By Ernest Guevarra (VALID International), Katja Siling (VALID International), Faraja Chiwile (UNICEF Sierra Leone), Mueni Mutunga (UNICEF Sierra Leone UNICEF Sudan), Joseph Senesie (UNICEF Sierra Leone), Walton Beckley (UNICEF SierraLeone), Hamidine Hassane (UNICEF Niger), Massaoud Williams (Niger National Institute of Statistics), Kazim Lamine (Niger National Institute of Statistics), Mara Nyawo (UNICEF Sudan), Farah Mohamed Ibrahim (UNICEF Sudan), Masresha Tessema Anegago (EHNRI), Tesfaye Hailu Bekele (EHNRI), Gezahegn Shimelis Taddesse (Concern), Terefe Getachew G'Tsadik (Concern), Adane Tefera Beyene (Concern), Pankaj Kumar (Concern), Grant J Aaron (GAIN), and Mark Myatt (Brixton Health)

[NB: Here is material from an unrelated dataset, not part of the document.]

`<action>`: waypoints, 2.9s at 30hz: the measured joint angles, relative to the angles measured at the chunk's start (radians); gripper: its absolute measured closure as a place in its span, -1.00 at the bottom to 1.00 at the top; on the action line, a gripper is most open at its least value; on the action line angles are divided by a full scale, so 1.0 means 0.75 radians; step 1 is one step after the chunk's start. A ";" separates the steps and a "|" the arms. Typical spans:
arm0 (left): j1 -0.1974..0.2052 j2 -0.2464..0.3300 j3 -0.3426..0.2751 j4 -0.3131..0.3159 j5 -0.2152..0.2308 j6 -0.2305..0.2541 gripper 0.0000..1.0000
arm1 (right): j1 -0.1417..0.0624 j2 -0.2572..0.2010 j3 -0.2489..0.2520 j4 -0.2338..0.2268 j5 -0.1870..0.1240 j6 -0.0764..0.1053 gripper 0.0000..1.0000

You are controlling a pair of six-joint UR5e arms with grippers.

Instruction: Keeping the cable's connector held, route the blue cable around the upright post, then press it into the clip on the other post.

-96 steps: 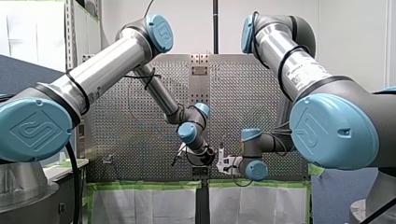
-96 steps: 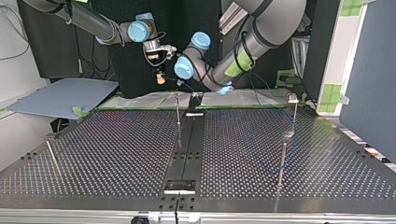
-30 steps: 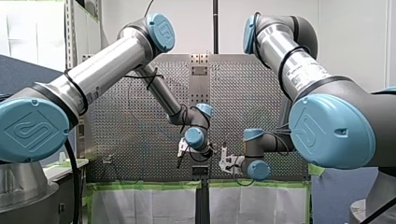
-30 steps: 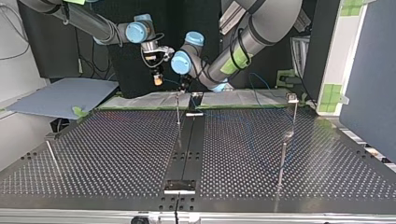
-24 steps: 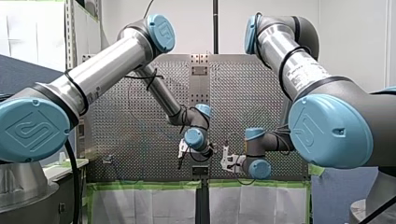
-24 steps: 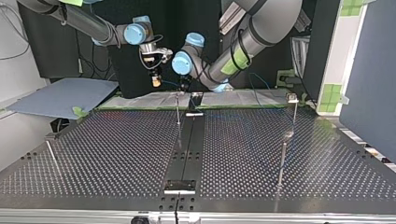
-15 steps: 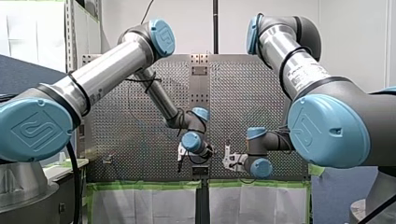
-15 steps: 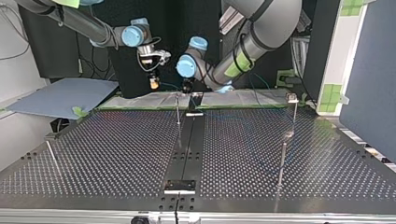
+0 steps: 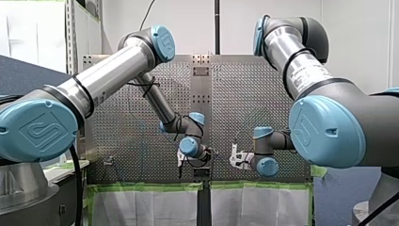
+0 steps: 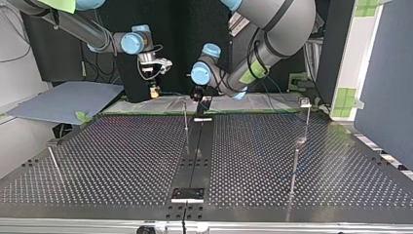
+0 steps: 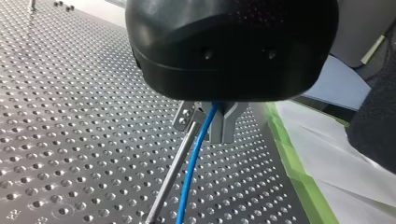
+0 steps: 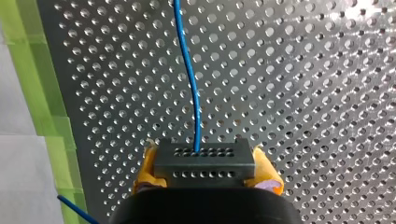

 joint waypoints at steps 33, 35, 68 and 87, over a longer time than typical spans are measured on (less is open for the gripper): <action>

This article describes an approach to assessing infant and young child feeding (IYCF) practices using small-sample surveys which was developed jointly by VALID International; CONCErN Worldwide; Save the Children; UNICEF in Sierra Leone, Niger, and Sudan; the Sierra Leone Ministry of Health and Sanitation; the Niger National Institute of Statistics; the Ethiopian Health and Nutrition research Institute (EHNrI); the Sudanese Federal Ministry of Health, the Global Alliance for Improved Nutrition (GAIN), and Brixton Health. It is, in large part, a development of earlier work undertaken by the International Food Policy research Institute (IFPrI) and the Food and Nutrition Technical Assistance (FANTA) project.

The purpose of this document is to describe ongoing work and to propose a structured approach for IYCF indicators suited for use in small-sample surveys (i.e. sample sizes similar to or smaller than the n = 210 used in EPI vaccine coverage survey).

We have attempted to address problems that we have experienced using the set of IYCF indicators that have been proposed by the WHO. We do not believe that we have all the answers. We will have got some things wrong. Our intention is to let the emergency nutrition community know what we have been doing in the hope that our mistakes can be corrected and our work improved.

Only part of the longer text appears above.